- [EXERCISE DIRECTIONS] Keep the pictures out while you transcribe the listing below exactly.

- [THE DATA]

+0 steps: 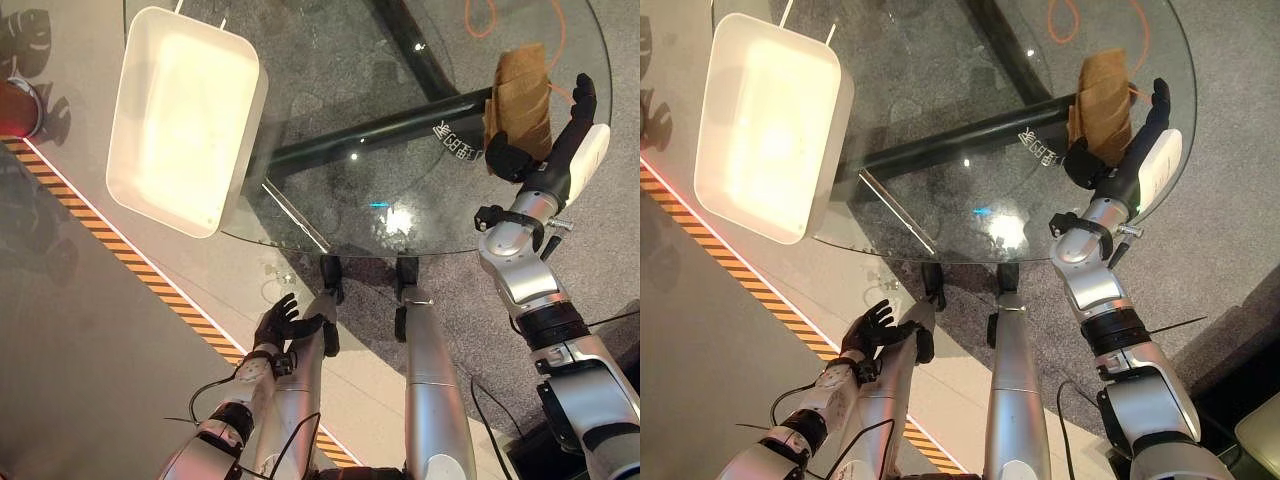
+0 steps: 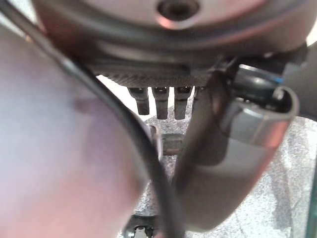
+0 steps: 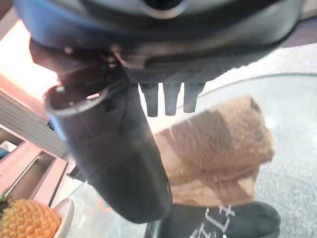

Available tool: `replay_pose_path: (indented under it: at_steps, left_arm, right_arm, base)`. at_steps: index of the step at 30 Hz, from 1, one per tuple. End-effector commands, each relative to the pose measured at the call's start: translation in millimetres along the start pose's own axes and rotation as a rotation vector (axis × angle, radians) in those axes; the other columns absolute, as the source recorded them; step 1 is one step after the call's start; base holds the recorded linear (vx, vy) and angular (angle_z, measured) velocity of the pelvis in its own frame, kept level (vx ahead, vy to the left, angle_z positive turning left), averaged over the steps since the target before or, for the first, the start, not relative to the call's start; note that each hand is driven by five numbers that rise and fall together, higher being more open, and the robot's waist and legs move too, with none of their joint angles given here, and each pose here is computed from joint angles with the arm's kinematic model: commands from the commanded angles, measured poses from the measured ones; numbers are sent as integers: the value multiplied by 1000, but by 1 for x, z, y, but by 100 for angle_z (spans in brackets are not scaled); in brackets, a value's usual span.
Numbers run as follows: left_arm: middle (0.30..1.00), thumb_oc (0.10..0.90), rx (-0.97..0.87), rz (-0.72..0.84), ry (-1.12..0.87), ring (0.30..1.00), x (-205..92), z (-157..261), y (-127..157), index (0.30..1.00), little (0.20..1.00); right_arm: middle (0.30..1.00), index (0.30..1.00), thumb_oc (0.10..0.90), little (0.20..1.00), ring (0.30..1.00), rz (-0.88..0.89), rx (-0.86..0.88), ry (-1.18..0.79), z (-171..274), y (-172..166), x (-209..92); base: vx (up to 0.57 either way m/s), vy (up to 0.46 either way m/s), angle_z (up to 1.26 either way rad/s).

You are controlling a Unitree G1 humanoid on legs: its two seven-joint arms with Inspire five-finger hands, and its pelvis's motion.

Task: Wipe the table with a cloth and put it in the basket.

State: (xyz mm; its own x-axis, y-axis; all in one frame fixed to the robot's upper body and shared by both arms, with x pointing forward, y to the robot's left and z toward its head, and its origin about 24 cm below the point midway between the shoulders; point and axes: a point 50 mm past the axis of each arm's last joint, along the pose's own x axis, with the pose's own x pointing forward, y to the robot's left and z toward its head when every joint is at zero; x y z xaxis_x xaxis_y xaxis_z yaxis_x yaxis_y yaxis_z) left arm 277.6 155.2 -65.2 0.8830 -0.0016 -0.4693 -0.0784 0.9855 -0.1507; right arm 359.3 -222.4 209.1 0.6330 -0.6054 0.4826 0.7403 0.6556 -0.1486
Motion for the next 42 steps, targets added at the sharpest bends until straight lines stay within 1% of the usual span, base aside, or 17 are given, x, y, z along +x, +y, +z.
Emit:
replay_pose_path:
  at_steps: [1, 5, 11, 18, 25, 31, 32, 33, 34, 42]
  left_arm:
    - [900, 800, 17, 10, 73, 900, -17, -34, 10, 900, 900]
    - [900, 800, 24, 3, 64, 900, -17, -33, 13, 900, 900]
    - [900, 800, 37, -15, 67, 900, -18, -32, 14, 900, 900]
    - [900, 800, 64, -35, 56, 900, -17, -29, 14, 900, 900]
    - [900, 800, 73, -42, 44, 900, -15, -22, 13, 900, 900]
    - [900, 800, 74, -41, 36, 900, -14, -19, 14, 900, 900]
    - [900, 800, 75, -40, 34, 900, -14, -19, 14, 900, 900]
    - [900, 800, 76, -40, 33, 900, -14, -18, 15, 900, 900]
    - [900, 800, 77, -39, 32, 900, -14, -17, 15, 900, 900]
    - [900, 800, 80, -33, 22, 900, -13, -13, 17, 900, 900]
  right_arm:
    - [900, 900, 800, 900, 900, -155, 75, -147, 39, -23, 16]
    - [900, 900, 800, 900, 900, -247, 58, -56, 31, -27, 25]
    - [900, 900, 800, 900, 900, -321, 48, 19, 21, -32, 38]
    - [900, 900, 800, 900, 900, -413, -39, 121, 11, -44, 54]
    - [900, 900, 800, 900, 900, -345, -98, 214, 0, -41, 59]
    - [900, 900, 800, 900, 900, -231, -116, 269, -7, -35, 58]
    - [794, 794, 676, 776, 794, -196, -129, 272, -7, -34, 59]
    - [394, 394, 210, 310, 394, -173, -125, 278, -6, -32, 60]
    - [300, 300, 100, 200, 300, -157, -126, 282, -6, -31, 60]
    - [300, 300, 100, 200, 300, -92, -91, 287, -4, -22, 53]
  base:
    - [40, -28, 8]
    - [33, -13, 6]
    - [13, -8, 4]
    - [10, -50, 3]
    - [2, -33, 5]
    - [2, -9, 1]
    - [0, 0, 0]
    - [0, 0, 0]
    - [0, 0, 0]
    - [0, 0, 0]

- [THE COMPLETED TASK]
+0 steps: 
+0 steps: 
+0 steps: 

Available tool: `replay_pose_path: (indented under it: at_steps, left_arm, right_arm, base)`. at_steps: index of the step at 30 Hz, from 1, one per tuple. End-effector commands, each relative to the pose measured at the call's start: translation in millimetres along the start pose's own axes and rotation as a rotation vector (axis × angle, radians) in those axes; the other columns absolute, as the source recorded them; step 1 is one step after the call's start; base holds the recorded linear (vx, vy) and angular (angle_z, measured) velocity of the pelvis in its own frame, kept level (vx ahead, vy to the left, angle_z positive turning left), averaged over the steps since the target before or, for the first, the start, not relative to the call's start; note that each hand is driven by five numbers that rise and fall together, higher being more open, and the robot's waist and legs move too, with none of their joint angles given here, and each pose here is computed from joint angles with the arm's kinematic model: commands from the commanded angles, measured poses from the measured ones; numbers are sent as integers: the value multiplied by 1000, but by 1 for x, z, y, but by 100 for angle_z (spans in brackets are not scaled); in brackets, a value's usual span.
Numbers run as follows: left_arm: middle (0.30..1.00), thumb_oc (0.10..0.90), rx (-0.97..0.87), rz (-0.72..0.84), ry (-1.12..0.87), ring (0.30..1.00), x (-205..92), z (-157..261), y (-127..157), index (0.30..1.00), little (0.20..1.00); right_arm: middle (0.30..1.00), index (0.30..1.00), thumb_oc (0.10..0.90), little (0.20..1.00), ring (0.30..1.00), rz (-0.88..0.89), rx (-0.86..0.88), ry (-1.18..0.79), z (-171..274), y (-172..166), x (-209..92); base: vx (up to 0.57 either way m/s), vy (up to 0.46 either way m/s), angle_z (up to 1.26 either way rad/s).

You are controlling a Unitree G1 humanoid on legs: its two seven-joint arms with Inspire five-finger hands, and its pelvis's motion.

Task: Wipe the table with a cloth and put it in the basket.

State: (xyz mm; its own x-axis, y-axis; all in one frame fixed to the robot's upper body and shared by both arms, with x pointing forward, y to the robot's left and z toward its head, and its origin about 24 cm below the point midway between the shoulders; point and axes: a point 50 mm past the axis of each arm's last joint, along the pose's own x axis, with the pose's own x pointing forward, y to the robot's left and z toward its head when every joint is at zero; x y z xaxis_x xaxis_y xaxis_z yaxis_x yaxis_y yaxis_z) left arm 277.6 155.2 -65.2 0.8830 -0.0016 -0.4693 -0.0784 0.9855 -0.1507; right arm 359.3 -222.4 209.1 0.6330 -0.6054 0.4826 0.7403 0.6556 -0.1486
Motion for the next 42 steps, targets added at the sharpest bends until straight lines stay within 1% of the usual span, base aside, or 17 are given, x, y, z along +x, +y, +z.
Emit:
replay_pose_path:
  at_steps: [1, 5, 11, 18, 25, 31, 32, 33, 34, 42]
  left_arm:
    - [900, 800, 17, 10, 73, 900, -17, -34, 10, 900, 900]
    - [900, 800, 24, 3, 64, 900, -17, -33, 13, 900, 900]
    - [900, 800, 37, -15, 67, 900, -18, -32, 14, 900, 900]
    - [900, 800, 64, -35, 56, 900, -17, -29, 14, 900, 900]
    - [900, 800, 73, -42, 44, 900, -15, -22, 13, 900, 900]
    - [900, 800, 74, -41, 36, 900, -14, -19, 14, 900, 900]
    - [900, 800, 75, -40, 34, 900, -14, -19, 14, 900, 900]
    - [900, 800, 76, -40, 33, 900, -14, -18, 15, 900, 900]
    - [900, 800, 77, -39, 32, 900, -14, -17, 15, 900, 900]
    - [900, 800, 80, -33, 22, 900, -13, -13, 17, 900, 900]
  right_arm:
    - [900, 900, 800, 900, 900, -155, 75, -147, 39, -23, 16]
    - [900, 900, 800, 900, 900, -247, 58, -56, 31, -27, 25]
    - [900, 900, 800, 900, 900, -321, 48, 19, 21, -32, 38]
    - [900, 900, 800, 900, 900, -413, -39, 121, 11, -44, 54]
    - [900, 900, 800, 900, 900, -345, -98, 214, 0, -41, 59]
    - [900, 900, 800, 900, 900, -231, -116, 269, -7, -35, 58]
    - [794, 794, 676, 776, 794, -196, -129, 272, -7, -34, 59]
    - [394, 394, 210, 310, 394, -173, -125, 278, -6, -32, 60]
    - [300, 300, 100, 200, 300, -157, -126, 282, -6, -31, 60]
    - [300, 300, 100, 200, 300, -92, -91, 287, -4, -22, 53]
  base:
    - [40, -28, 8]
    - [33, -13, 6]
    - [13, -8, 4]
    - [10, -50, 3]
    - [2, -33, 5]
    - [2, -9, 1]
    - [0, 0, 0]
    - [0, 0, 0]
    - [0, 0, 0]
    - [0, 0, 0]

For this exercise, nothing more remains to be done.